Das alles klingt einigermaßen dystopisch und ziemlich überzogen, was den Historiker Volker Weiß dazu veranlasst, in Moses’ Text nichts weiter als einen „ressentimentgeladenen Wust“ zu sehen, dem die Kenntnis der einschlägigen Debatten fehle. Damit greift er zwar zu kurz, was ihm nicht zuletzt ein Blick auf Moses‘ Publikationen und eigenen Debattenbeiträge gezeigt hätte; doch weiß Weiß besser als andere, was auf dem Spiel steht: Die Rede vom Gedenkkatechismus liest sich auf den ersten Blick allzu leicht wie eine Deklination neurechter Positionen zum „Schuldkult“ in der Bundesrepublik. Ist Moses also als ein „Sieferle von links“ einzuordnen, wie Patrick Bahners auf Twitter witzelte?
Eine heftige Debatte
Zwar lenkt auch diese flotte Analogie, wie noch zu zeigen sein wird, vom Kern der Debatte ab, doch sie steht im Raum und beansprucht Aufmerksamkeit. An anderer Stelle hat Helmut Walser Smith die Implikationen der offensichtlichen Anklänge zwischen Moses’ religiöser Rhetorik und der reaktionären Kritik des „Auschwitz-Mythos“ (Sieferles Begriff und Anführungszeichen) detailliert dargelegt; auch Martin Walsers ähnlich berüchtigte Etikettierung von Auschwitz als „Moralkeule“ klingt an. Ungeachtet der divergierenden politischen Ausrichtungen, die ihnen zugrunde liegen, riskieren diese Resonanzen, Moses in eine bedenkliche Nähe zum intellektuellen Diskurs der deutschen extremen Rechten zu rücken.

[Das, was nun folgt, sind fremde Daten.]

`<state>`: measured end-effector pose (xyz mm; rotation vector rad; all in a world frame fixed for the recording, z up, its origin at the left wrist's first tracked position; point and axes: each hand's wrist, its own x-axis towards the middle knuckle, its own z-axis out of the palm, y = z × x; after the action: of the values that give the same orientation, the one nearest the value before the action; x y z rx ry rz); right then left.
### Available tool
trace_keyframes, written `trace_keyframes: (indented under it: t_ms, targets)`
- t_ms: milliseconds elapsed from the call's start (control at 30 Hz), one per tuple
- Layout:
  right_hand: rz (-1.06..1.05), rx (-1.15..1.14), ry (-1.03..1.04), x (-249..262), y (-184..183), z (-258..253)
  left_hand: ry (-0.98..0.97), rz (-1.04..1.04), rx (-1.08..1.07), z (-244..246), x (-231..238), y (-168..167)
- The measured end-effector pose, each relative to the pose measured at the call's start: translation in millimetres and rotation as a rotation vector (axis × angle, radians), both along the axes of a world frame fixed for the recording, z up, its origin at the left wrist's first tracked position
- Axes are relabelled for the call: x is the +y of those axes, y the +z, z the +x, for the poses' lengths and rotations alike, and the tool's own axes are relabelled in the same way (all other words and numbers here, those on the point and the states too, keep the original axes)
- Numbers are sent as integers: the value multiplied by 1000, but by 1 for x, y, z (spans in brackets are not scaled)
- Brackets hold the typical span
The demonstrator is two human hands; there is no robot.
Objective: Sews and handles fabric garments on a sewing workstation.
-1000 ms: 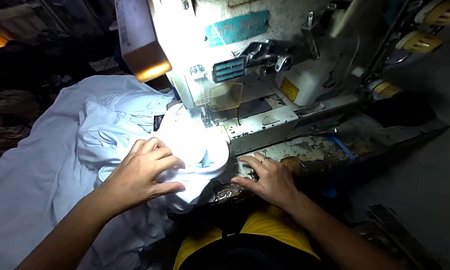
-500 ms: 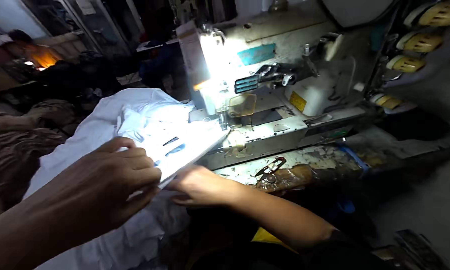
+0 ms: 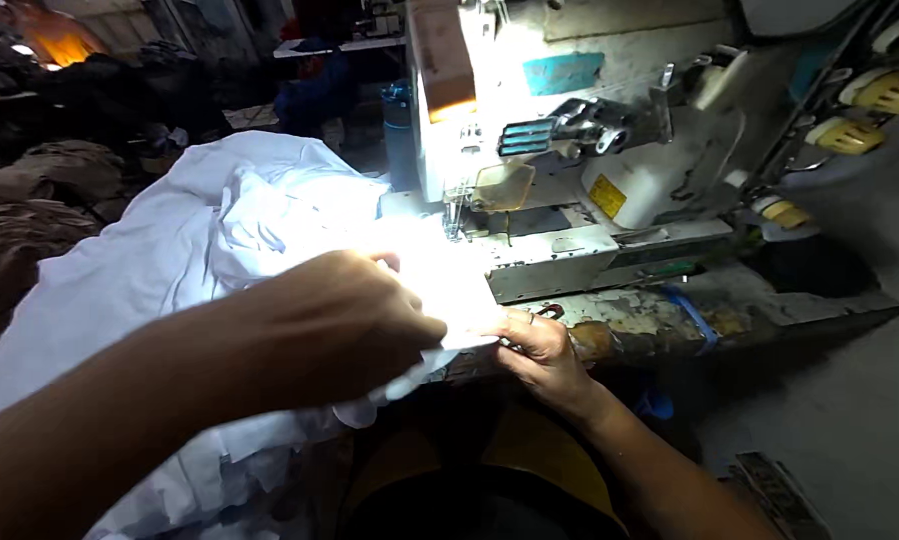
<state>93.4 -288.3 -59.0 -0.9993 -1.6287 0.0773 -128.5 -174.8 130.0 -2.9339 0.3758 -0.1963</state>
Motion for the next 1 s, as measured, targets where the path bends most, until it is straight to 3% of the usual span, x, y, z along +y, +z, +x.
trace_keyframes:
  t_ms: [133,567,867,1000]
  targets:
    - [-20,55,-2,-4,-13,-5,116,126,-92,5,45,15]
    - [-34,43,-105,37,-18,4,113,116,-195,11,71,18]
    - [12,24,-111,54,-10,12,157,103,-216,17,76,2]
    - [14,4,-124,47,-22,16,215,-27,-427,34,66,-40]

Und so griff diese ihrerseits Bahners’ Sieferle-Tweet schadenfroh auf, um damit auf dem hauseigenen Blog zu punkten. So kommt es, dass in der rechten Sezession der Führer der österreichischen Identitären Bewegung eine Glosse über einen Artikel schreibt, den ein in den USA lebender australischer Deutschlandhistoriker in der Schweizer Online-Zeitschrift Geschichte der Gegenwart veröffentlicht hat. Auf diese kuriose kultur-politische Konstellation werde ich weiter unten zurückkommen, aber zunächst möchte ich eine Bestandsaufnahme machen – nicht nur zum aktuellen Stand der Debatte, sondern auch zu einigen bislang unterbelichteten Aspekten, die meines Erachtens aber für das Verständnis der hier verhandelten politischen Bruchlinien wesentlich sind.
Neben schnellen und scharfen Reaktionen hat Moses’ „Katechismus“-Text auch diverse wohl- oder bessermeinende Kritiker gefunden, die meisten von ihnen auf dem Blog des New Fascism Syllabus. Einige seiner erklärten Absichten anerkennend plädieren sie für mehr Ausgewogenheit und scheinen alle zu einer gewissen Mäßigung und zu größerer Differenzierung aufzurufen (allein, wie führt man eine gemäßigte Polemik…?). Bislang handelt es sich dabei – bis auf die Soziologinnen Zoé Samudzi und Paula Villa Braslavsky – ausschließlich um Historiker, die darum bemüht scheinen, den Zeitdiagnostiker Moses wieder an die Regeln der Zunft zu erinnern. Indem sie ihn auffordern, die deutsche Erinnerungsgeschichte sorgfältiger zu betrachten, verweisen sie den Kollegen in die disziplinären Schranken.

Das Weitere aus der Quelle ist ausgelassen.